I wish I could take down all of my Advent reflections from the last week. It’s not that I don’t believe them anymore. It’s that they feel like a slap in the face right now. To those who are grieving, and frightened, and angry, the thought that this is a season of longing for Jesus to come back and make everything right is just too much. At least, it’s too much for me.
Because how exactly is he going to make it alright that someone’s baby – a boy who still slept with his blankie or a girl who thought she was going to grow up to marry a pink pony – how is he going to make it okay that they wet themselves in fear before before they were shot multiple times in the face? And please, if you think you have the answer to that question, keep it to yourself. At least around me.
And remind yourself of these words from King Solomon:
Like one who takes away a garment on a cold day,
or like vinegar poured on a wound,
is one who sings songs to a heavy heart.
I don’t want to hear that you are holding your children tighter tonight – because it makes my heart break for the parents who can’t do that.
I don’t want to hear that you believe our country, or that town, or that family, will emerge from this stronger and better -because that sounds perverse to me right now.

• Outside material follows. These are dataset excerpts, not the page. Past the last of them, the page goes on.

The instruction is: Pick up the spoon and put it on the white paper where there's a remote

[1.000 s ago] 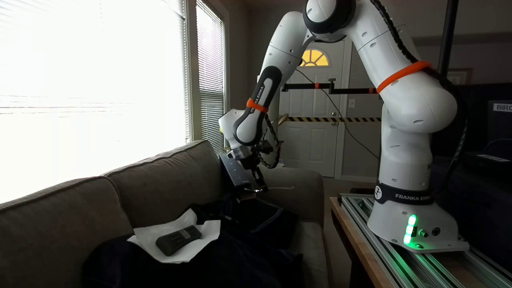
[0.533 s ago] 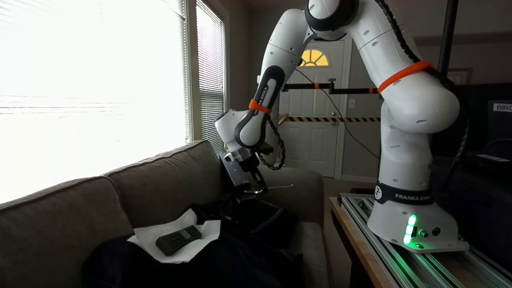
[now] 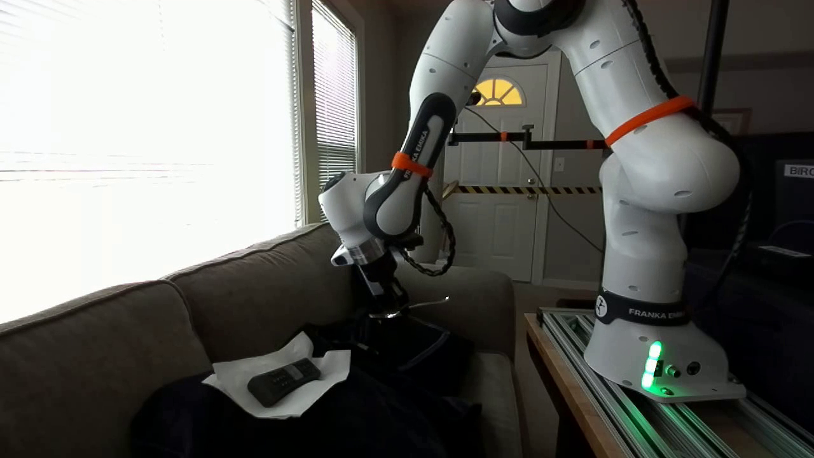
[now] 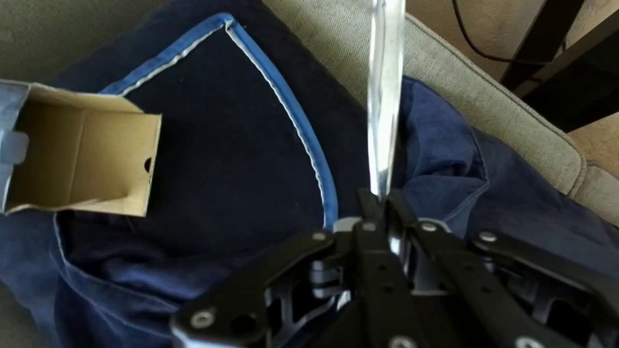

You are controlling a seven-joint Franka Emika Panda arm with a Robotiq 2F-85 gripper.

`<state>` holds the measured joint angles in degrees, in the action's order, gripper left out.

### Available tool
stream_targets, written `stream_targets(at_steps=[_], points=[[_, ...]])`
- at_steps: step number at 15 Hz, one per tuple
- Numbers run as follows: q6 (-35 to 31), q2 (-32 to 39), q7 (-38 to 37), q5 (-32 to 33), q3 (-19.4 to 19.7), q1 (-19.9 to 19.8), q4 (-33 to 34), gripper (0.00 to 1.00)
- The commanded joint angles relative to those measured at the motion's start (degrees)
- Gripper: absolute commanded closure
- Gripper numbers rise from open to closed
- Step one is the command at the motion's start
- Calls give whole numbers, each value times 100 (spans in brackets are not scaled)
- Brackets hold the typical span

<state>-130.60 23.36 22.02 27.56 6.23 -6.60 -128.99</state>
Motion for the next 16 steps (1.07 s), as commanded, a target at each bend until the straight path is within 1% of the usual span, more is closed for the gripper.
stream_targets(at_steps=[1,4,8,12,16], points=[[349,-71,-103,193,-166,338,71,98],[667,-1,-193,210,-371,647,236,98],[1093,151,-334,81,-660,969,607,98],[1615,420,-600,61,-855,1267,1193,98],[2051,878,-878,0,-955,1486,1862,98]])
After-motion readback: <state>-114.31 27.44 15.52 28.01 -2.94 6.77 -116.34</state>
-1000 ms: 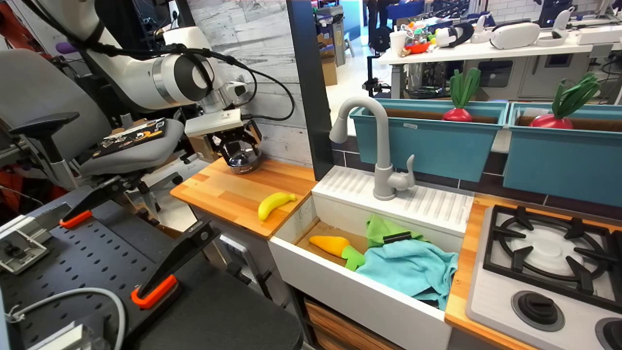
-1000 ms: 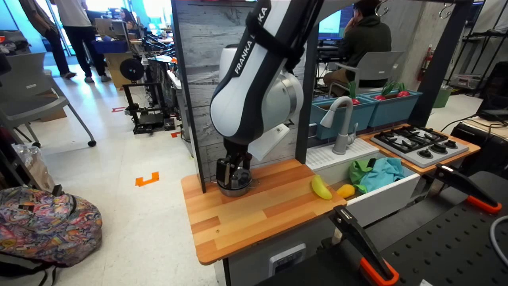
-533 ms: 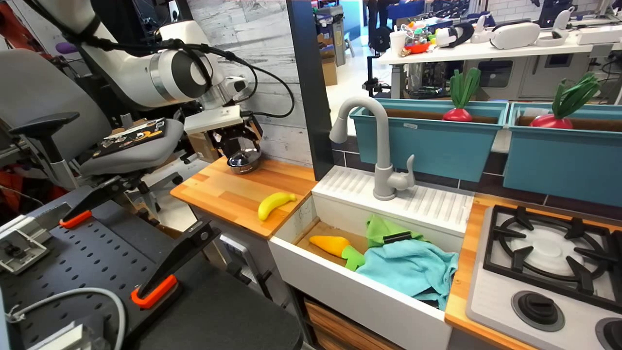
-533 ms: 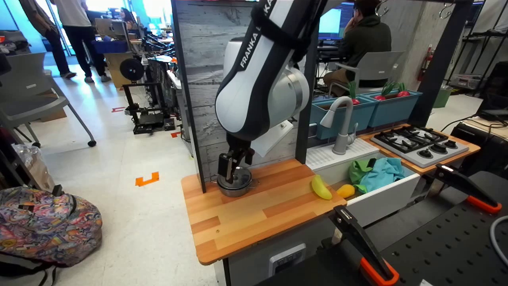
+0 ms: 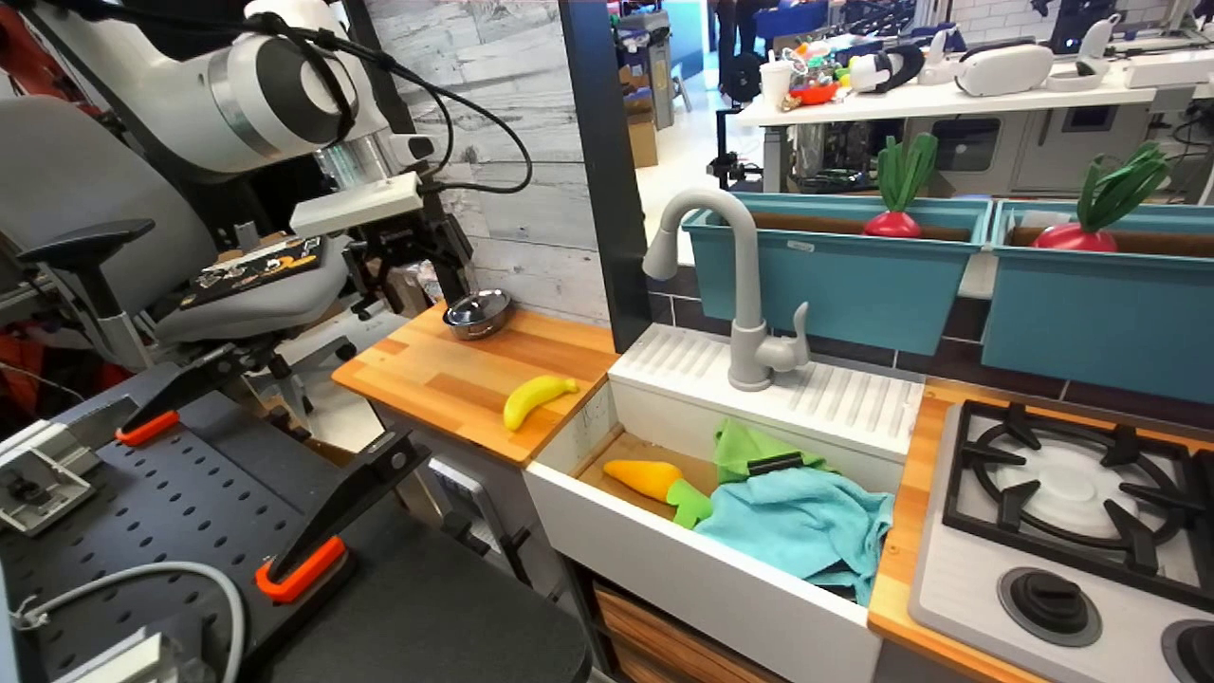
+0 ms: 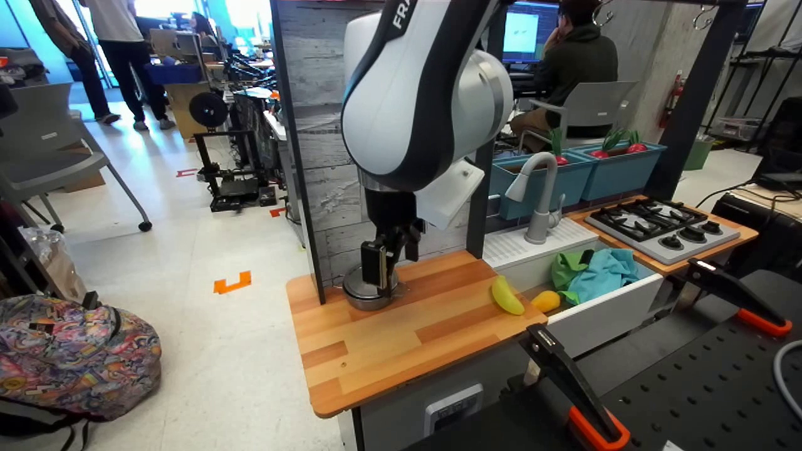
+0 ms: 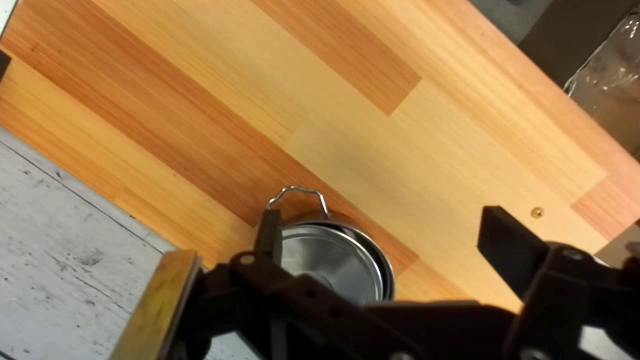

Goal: Put the lid on the pot

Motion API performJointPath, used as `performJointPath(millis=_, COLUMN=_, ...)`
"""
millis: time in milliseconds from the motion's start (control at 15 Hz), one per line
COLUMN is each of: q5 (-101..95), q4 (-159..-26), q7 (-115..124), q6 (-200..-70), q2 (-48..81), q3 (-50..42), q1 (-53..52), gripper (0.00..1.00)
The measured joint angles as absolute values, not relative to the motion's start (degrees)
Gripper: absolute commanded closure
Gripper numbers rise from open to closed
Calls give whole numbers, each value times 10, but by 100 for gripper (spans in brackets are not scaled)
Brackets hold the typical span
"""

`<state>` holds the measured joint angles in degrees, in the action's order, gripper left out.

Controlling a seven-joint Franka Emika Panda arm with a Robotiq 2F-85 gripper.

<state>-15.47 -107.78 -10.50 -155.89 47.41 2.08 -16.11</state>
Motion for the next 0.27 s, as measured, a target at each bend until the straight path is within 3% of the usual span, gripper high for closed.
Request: performJointPath(millis=267, q5=-155, q4=-1093, q7=-105, q6=-1553, q2=462, q3=18, q1=-162, gripper=0)
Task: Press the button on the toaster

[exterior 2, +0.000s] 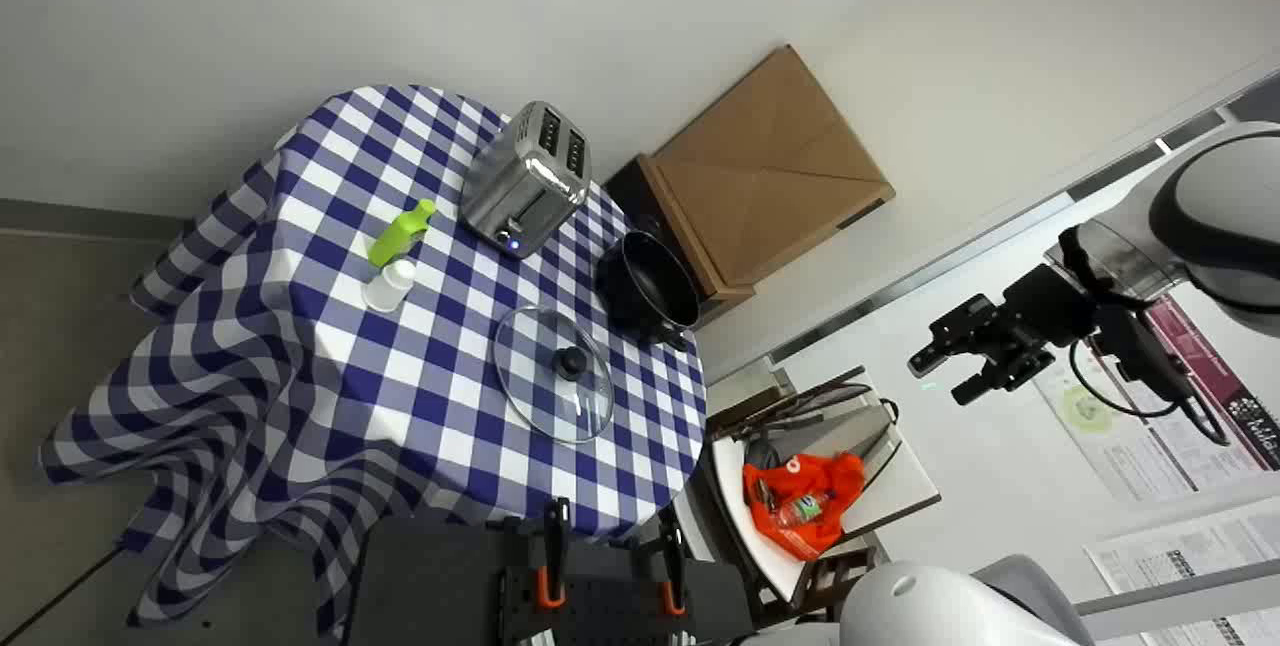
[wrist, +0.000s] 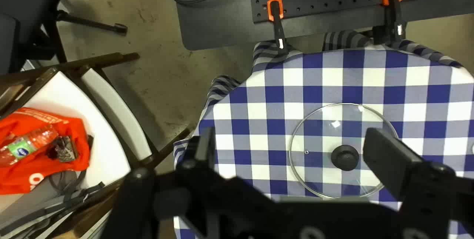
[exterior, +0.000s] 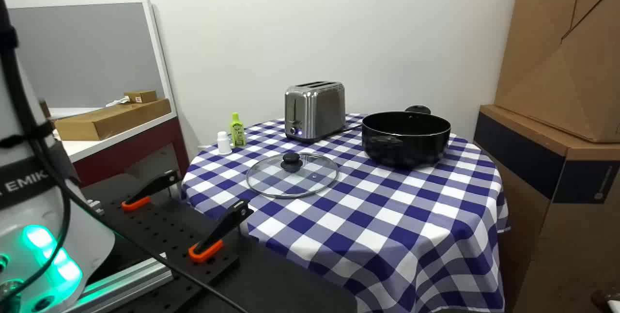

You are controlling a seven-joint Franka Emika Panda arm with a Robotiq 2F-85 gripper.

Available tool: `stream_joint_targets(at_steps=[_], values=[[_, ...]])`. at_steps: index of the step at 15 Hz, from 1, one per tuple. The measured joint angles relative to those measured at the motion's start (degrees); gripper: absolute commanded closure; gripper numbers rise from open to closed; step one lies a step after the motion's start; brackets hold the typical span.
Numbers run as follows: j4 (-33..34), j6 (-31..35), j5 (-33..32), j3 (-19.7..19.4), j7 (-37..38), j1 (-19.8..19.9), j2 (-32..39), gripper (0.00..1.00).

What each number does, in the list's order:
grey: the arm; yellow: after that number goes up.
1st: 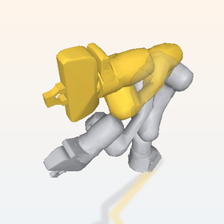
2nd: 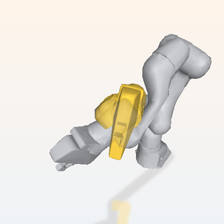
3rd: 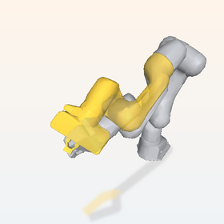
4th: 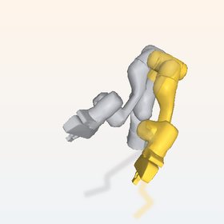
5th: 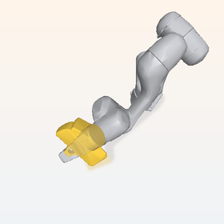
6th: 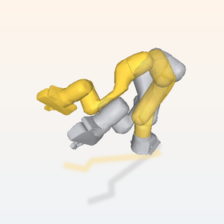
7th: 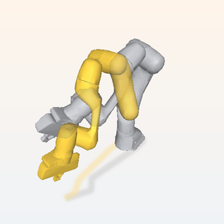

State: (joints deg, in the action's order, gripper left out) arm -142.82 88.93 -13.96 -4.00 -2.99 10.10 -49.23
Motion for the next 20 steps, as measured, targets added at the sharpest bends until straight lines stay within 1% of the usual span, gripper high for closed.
stream_joint_targets(at_steps=[7,8,9,11,12,17,19,20], values=[[-0.05,0.08,0.00,0.00,0.15,-0.17,-0.01,0.00],[-0.22,0.17,0.00,0.00,0.47,-0.56,-0.01,0.25],[-0.59,0.56,0.01,0.06,0.94,-1.03,0.00,0.26],[-1.86,2.59,0.01,0.53,2.08,-2.07,0.14,0.40],[-2.83,4.62,0.01,0.95,2.83,-2.53,0.33,0.47],[-7.95,18.35,-1.44,3.90,5.21,-3.94,2.52,0.88],[-9.61,24.59,-3.85,4.88,6.08,-3.91,3.74,0.99],[-10.42,27.81,-5.38,5.27,6.57,-3.78,4.52,1.00]])
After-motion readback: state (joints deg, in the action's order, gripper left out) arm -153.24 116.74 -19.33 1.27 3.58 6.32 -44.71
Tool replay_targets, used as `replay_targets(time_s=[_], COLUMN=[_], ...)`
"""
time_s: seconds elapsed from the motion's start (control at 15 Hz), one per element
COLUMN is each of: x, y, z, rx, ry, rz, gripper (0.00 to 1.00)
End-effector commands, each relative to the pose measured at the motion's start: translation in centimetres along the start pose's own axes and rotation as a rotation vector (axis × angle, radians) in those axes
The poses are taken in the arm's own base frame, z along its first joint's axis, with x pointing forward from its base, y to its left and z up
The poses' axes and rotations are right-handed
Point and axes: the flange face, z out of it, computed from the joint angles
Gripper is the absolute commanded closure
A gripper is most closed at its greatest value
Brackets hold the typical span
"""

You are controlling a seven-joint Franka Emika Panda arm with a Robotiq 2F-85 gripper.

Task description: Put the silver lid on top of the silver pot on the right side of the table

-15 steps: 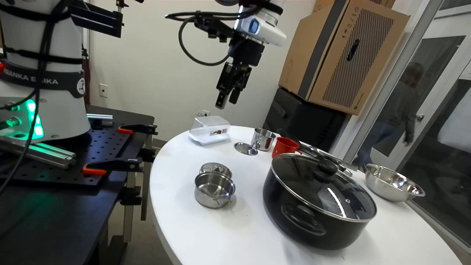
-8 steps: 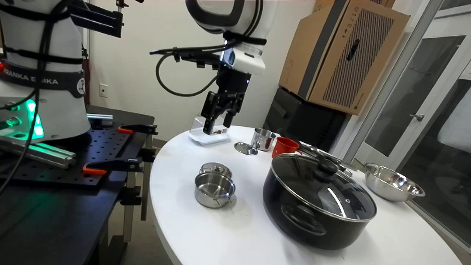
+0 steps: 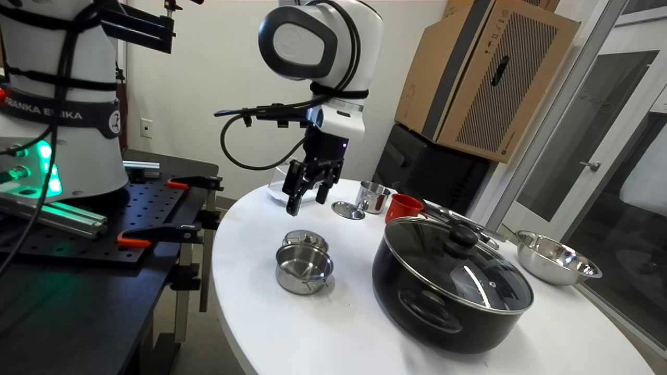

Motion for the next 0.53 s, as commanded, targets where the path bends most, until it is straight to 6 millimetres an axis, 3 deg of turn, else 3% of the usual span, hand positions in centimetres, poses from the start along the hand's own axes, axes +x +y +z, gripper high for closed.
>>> replay_targets(time_s=[0.0,0.2,0.47], x=[0.8,1.3,1.1], y=[-1.3,-1.6,-1.4], z=[2.0,3.3,3.1], rx=[-0.005,-0.025,-0.035], ry=[0.001,-0.015,-0.029], rz=[0.02,0.021,0.004], gripper=[0.0,0.0,0.0])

I don’t want to hear a rant about gun control right now – because gun control won’t bring those babies back and I feel like you want to pretend like we can make this all better.
And I don’t want you to tell me not to talk about gun control right now – because guns did kill those babies, and I feel like you are more afraid that you might have to give up something you hold dear than you are about the families who will never get back what they held most dear.
And please, please don’t talk to me about how Jesus came in the dark of night, and this is a reminder of how dark things are and how much we need Jesus – because lives are not reminders. They are lives.
Don’t try to make this make sense. Don’t show me the silver lining. Don’t even point me to the cross right now. You can weep with me, and I’m sure to join you if you want to scream. Or we could just sit and be quiet. And pray for the grace to sit quietly some more. And keep on doing that until we hear from God that it’s okay to do otherwise.
Don’t get me wrong; I still want Jesus to come back. And even in the midst of this horror, I mostly believe that he will. But I don’t want to hear that song today.